There are risks associated with personalized vitamin services:

  • Not FDA-regulated: The FDA do not require vitamin and supplement agencies to be FDA-regulated. This means the companies do not have to submit evidence about product effectiveness.
  • Some research suggests no health benefits: According to a 2016 study, taking certain vitamin supplements offers no benefits and can possibly be harmful to health.
  • Misleading health claims: Another study found that companies offering personalized vitamins may provide misleading or unreliable health claims and information.
  • Excess vitamin intake: The American Society for Nutrition caution that taking vitamins may increase the likelihood of getting more than the tolerable upper intake of some nutrients. This can lead to health risks.
  • Products are not doctor recommended: Although an online quiz can recommend a certain product for someone, this should not replace advice from a doctor or healthcare professional. The FDA recommend that a person should consult their doctor before using any supplement product.
  • Cost: Personalized vitamin services may be more expensive than non-personalized options.

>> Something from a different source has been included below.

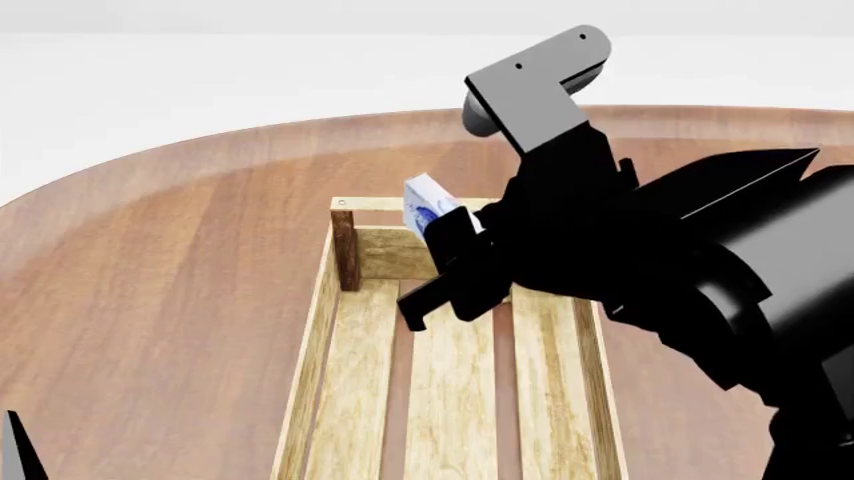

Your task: Pick up the cream cheese and put it in the tray.

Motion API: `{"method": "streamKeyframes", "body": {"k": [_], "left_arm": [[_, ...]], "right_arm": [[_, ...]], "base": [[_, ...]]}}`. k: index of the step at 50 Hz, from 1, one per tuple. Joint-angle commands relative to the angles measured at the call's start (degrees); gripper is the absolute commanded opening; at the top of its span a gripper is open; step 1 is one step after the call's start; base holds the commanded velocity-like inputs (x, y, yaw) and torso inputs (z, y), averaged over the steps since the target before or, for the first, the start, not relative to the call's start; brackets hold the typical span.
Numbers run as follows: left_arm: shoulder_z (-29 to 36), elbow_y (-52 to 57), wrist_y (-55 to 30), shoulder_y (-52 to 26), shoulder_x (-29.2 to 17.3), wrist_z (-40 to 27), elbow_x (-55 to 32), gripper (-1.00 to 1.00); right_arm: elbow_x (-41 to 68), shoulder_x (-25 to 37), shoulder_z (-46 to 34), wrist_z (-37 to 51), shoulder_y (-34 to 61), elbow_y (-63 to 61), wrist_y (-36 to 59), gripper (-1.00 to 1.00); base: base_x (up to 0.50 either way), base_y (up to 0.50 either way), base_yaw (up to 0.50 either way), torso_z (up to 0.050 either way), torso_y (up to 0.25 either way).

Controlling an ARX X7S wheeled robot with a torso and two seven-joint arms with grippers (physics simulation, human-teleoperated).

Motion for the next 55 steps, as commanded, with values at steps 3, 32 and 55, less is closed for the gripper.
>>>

A 2021 review of studies found that vitamin supplements do not have cardiovascular benefits. The review recommends that a healthy lifestyle and balanced diet is more beneficial.

Alternative personalized vitamin brands include:

  • Ritual: This vegan-friendly company offer multivitamins based on a person’s age and gender. Customers cannot customize any further than this.
  • Rootine: Rootine ask customers to complete a lifestyle quiz and offer an optional home DNA test for further personalized results.
  • Baze: Customers receive an at-home blood test. Baze then analyze the blood tests in their lab and offer personalized advice based on the results.
  • VitaFive: VitaFive offer gummy vitamins for people who may have difficulty swallowing pills. They do not offer a quiz or advice, but they do allow a person to customize their pack.

People may also wish to consider the use of multivitamins. These are usually just one tablet that contains the main vitamins and minerals most people need. They are usually taken once or twice a day.

Learn about the best traditional vitamin brands here.

How to choose the best personalized vitamins

A person should consider their budget when looking for the best personalized vitamin service. Some companies may offer “premium” products at an extra cost, but this does not necessarily mean they are better than other products.

People should also explore the company website before signing up for a subscription. They could search for disclosures regarding the safety and testing of the products. A person should also reconsider if they see ingredients such as food coloring or dyes, as these can outweigh the benefits of the vitamins.

New customers may also want to consider any trial periods, customer service, and the ease of canceling or changing a subscription.

Care/of offer a personalized vitamin and supplement subscription service. Customers can complete the quiz on their website to receive tailored advice on which supplements they should order.

A person may want to consider the benefits and risks of personalized vitamins before buying. Alternative products and brands are available.

The FDA suggest always consulting with a healthcare professional before using any dietary supplement.